A Constituição de 1988 garante à todos o direito à educação e afirma como um dever do Estado. Contudo, as singularidades físicas e mentais da população que abrange esse direito, são tratadas como um todo e universais. A idéia empregada não é a de distinção dos direitos e muito menos a criação de uma "Constituição especial", mas sim do cumprimento dos direitos respeitando as diversidades e não encarando a população como um padrão inalterável. Tendo em vista a clara propensão das dificuldades educacionais, sobretudo, à inclusão, cabe analisar os fatos a seguir.



 Em primeiro lugar, a educação inclusiva possui como objetivo a garantia de que todas as crianças sejam respeitadas e se sintam parte do todo. Além disso, as escolas inclusivas proporcionam diversos benefícios sociais como, o respeito à diversidade, empatia, melhorias no rendimento acadêmico, desenvolvimento sicial, entre outros.

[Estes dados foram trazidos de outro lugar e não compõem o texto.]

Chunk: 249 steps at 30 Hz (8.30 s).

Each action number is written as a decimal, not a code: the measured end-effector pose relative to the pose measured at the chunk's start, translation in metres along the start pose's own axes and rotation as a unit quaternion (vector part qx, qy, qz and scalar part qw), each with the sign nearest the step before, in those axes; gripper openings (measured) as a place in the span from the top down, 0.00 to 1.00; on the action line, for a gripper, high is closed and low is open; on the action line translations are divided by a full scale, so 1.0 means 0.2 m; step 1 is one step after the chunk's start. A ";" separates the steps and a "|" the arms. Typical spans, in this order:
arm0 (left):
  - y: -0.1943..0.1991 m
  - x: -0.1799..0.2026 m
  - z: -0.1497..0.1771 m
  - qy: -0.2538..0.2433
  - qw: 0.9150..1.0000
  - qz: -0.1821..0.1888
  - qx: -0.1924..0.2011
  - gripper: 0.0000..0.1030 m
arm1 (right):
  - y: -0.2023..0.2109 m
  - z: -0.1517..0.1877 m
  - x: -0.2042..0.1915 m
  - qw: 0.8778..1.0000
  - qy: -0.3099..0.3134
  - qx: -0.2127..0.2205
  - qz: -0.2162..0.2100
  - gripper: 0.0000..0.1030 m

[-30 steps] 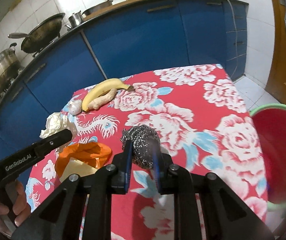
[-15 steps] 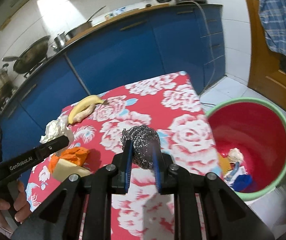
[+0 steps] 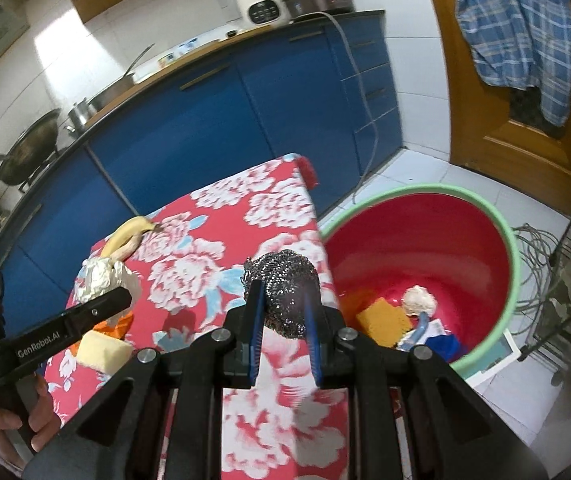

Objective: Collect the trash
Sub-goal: 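Carry the steel wool over the red bucket and open the right tool while the left carries the paper, then lower the crumpled paper into the red bucket and open the left tool, then move both tools back over the table to the orange glove and yellow sponge, then grasp the yellow sponge with the right tool and lift it off the glove, then grasp the orange rubber glove with the left tool while the right holds the sponge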

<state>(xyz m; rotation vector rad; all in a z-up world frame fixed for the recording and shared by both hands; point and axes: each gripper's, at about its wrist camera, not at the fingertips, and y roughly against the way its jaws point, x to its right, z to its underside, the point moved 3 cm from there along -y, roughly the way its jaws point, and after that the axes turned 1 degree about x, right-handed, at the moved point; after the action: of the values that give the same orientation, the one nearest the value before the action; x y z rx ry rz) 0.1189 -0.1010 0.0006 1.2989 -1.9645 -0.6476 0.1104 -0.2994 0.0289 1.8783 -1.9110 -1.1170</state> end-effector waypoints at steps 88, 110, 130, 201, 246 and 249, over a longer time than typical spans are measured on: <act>-0.12 0.17 0.08 -0.027 0.998 -0.054 -0.031 0.44 | 0.08 0.10 0.30 0.998 -0.051 -0.009 0.026 0.57; 0.23 -0.45 0.20 0.073 0.987 -0.144 0.010 0.44 | -0.08 0.20 -0.28 0.997 0.039 -0.053 -0.047 0.55; 0.39 -0.88 0.32 0.146 0.970 -0.192 0.022 0.44 | -0.29 0.38 -0.76 0.980 0.106 -0.127 -0.108 0.45; 0.39 -1.06 0.35 0.179 0.965 -0.190 0.017 0.44 | -0.53 0.52 -1.19 0.932 0.293 -0.155 -0.145 0.33; 0.07 -0.85 0.29 0.111 0.986 -0.120 -0.021 0.77 | -0.36 0.29 -0.80 0.971 0.180 -0.107 -0.118 0.72; 0.07 -0.83 0.28 0.106 0.987 -0.120 -0.020 0.85 | -0.34 0.26 -0.74 0.975 0.169 -0.099 -0.107 0.72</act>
<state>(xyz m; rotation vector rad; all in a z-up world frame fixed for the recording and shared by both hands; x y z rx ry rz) 0.1119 0.0604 -0.0697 1.5277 -1.6323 -0.6311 0.1493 -0.1354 -0.0024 2.0407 -1.3888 -0.9289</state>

Ademais, no Brasil, a regulamentação desse benefício se faz presente no artigo 208 da Constituição Federal de 1988 com o intuito de que esse direito seja garantido, ou seja, comprovando mais uma vez a inclusão como um direito Constitucional.

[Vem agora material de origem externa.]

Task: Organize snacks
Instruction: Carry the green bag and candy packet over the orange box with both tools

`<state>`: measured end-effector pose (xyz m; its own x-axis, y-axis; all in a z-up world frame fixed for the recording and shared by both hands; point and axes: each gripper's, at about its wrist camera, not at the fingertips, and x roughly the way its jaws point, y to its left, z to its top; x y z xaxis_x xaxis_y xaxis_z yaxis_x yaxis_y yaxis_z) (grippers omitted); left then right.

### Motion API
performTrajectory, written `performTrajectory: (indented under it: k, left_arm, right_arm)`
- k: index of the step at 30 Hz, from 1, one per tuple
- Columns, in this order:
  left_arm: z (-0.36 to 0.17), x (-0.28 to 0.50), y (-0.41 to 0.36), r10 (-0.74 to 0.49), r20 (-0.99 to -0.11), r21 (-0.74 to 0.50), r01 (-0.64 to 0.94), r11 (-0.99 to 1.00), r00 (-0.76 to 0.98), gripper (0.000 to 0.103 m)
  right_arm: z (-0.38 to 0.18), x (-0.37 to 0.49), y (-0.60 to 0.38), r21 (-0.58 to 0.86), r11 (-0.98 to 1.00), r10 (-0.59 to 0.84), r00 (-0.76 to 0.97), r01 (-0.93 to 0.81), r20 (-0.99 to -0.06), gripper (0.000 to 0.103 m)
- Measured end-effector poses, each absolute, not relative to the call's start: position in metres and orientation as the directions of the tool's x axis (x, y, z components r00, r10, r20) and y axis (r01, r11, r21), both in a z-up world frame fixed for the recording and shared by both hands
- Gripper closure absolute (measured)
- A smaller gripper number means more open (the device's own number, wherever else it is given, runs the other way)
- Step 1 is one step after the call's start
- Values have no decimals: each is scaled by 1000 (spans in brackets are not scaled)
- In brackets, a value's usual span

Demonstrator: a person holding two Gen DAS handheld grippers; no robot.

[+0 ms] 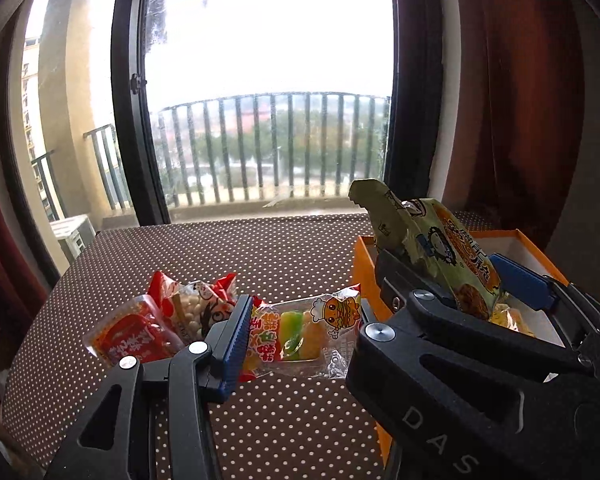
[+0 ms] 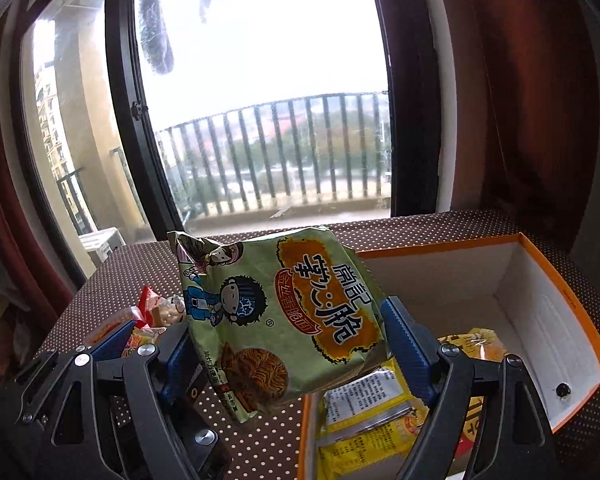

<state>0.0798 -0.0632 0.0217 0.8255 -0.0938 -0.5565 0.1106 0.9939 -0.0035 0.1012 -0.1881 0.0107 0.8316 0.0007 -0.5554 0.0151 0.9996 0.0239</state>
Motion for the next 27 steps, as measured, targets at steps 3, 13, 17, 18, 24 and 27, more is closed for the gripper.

 Sob outro prisma, a ausência do cumprimento desse direito na educação, retrata diversos danos tanto no ambiente escolar quanto no social. Nesse mesmo sentido, o livro Extraordinário relata a vida de uma criança portadora da síndrome de Treacher Collin que ao decidir deixar de estudar em casa enfrenta diversas adversidades, entretanto, tais quais são de cunho social com o estranhamento de seus colegas com o "novo" que deveria ser o habitual. Ainda que, Auggie não tenha sofrido advergências intelectuais, pois era mesmo um ser extraordinário, essa realidade se abrange em dobro aos que não portam essa peculiaridade. Consequências como a baixa autoestima, superestimação de sua capacidade, bullying e até mesmo depressão são relatos das vítimas da falta de inclusão.



 Em resumo, nota-se o grande poder que uma educação inclusiva exerce sobre a vida da população como um todo. Nesse sentido, cabe ao conjunto social a cobrança e monitoriamento das escolas que não cumpram com os seus deveres inclusivos, já que estes possuem uma relação mais diária com as instituições de ensino. Por meio de disque, sites e redes de denúncia que devem ser criados e elaborados pelo Ministério da Educação, órgão responsavel pelas instutuições de ensino, com o intuito de que a união entre a política e a sociedade façam com que a garantia desses direitos sejam assegurados mais efetivamente.